Coordinated effects of electromagnetic field exposure on erythropoietin-induced activities of phosphatidylinositol-phospholipase C and phosphatidylinositol 3-kinase.
Abstract
Initial studies with the erythropoietin-sensitive human hematopoietic cell line, TF1, demonstrated both multifarious effects of pulsed electromagnetic field (EMF) exposure on lipid signal transduction and antiproliferative effects of EMF. Stimulation of TF1 cells with erythropoietin resulted in increased phosphatidylinositol 3-kinase activity within 2 min. Addition of wortmannin, an inhibitor of phosphatidylinositol 3-kinase, produced a decrease in cell proliferation as measured by accumulation of cells in the G0/G1 phase of the cell cycle and suppression of erythropoietin-induced DNA synthesis. Similar effects on cell proliferation were seen under EMF treatment. Phosphatidylinositol 3-kinase activity in erythropoietin-stimulated TF1 cells, measured in whole-cell extracts, increased 34% within 2 min and remained above basal levels for at least 20 min. EMF decreased erythropoietin-stimulated phosphatidylinositol 3-kinase activity to lower than basal levels. Additionally, translocation of the 85-kDa regulatory subunit (p85) of phosphatidylinositol 3-kinase to the membrane was prevented by EMF. Phosphatidylinositol-specific phospholipase C was activated, as reflected by increases in diacylglycerol and inositol trisphosphate at 15-60 s after EMF treatment. These results provide the first evidence of subtle coordinated changes by EMF associated with loss of phosphatidylinositol 3-kinase activity, inhibition of the translocation of p85 to the membrane, and activation of phosphatidylinositol-phospholipase C.
AI evidence extraction
Main findings
In erythropoietin-stimulated TF1 cells, PI3K activity increased (reported 34% within 2 min) and remained above basal for at least 20 min; pulsed EMF exposure decreased erythropoietin-stimulated PI3K activity to below basal levels and prevented membrane translocation of the p85 subunit. EMF exposure was also associated with activation of phosphatidylinositol-specific phospholipase C, reflected by increases in DAG and IP3 at 15–60 s after EMF treatment, and produced antiproliferative effects similar to those seen with the PI3K inhibitor wortmannin (G0/G1 accumulation and suppression of erythropoietin-induced DNA synthesis).
Outcomes measured
- Phosphatidylinositol 3-kinase (PI3K) activity
- Cell proliferation/cell cycle distribution (G0/G1 accumulation)
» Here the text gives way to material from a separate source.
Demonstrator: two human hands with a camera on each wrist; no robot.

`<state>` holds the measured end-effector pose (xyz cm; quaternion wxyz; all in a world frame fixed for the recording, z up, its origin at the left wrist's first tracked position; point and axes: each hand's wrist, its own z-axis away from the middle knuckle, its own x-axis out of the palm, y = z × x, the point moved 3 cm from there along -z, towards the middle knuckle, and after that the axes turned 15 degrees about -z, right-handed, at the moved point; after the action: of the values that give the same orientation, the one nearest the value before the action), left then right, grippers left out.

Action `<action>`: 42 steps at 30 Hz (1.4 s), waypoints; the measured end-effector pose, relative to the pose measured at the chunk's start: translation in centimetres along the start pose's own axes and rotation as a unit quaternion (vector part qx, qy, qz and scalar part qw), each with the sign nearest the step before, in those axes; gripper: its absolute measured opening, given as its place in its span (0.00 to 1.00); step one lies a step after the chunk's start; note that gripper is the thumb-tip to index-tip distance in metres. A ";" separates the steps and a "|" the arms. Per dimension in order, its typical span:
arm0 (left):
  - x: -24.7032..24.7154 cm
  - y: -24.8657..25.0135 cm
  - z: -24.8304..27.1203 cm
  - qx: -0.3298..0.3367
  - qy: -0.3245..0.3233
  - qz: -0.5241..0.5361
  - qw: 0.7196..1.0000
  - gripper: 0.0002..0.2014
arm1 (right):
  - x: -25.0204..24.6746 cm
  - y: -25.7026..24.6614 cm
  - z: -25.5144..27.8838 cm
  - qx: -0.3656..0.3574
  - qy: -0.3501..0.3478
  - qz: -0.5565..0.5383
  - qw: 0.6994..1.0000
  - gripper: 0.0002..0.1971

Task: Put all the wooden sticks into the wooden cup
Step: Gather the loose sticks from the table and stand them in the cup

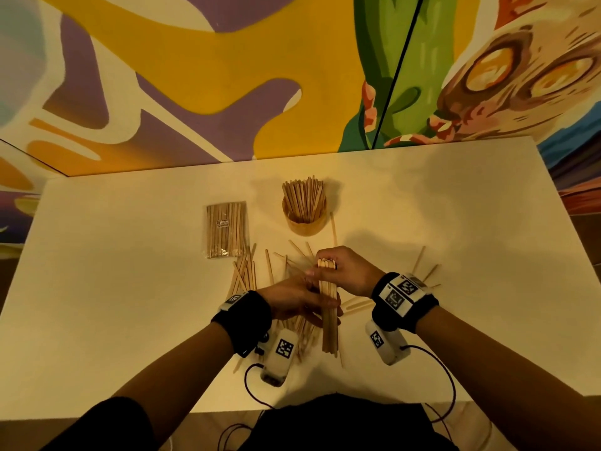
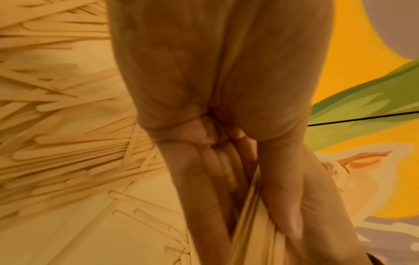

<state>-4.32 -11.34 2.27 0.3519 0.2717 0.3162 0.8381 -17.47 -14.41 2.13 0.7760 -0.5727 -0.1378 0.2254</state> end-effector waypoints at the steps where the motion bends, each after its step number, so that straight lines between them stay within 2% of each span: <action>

- Erythropoietin-induced DNA synthesis
- Translocation of PI3K regulatory subunit p85 to membrane
- Phosphatidylinositol-specific phospholipase C (PI-PLC) activation
- Diacylglycerol (DAG) levels
- Inositol trisphosphate (IP3) levels
Limitations
- No EMF exposure parameters (e.g., frequency, field strength, waveform details, duration) are provided in the abstract.
- Sample size and replication details are not reported in the abstract.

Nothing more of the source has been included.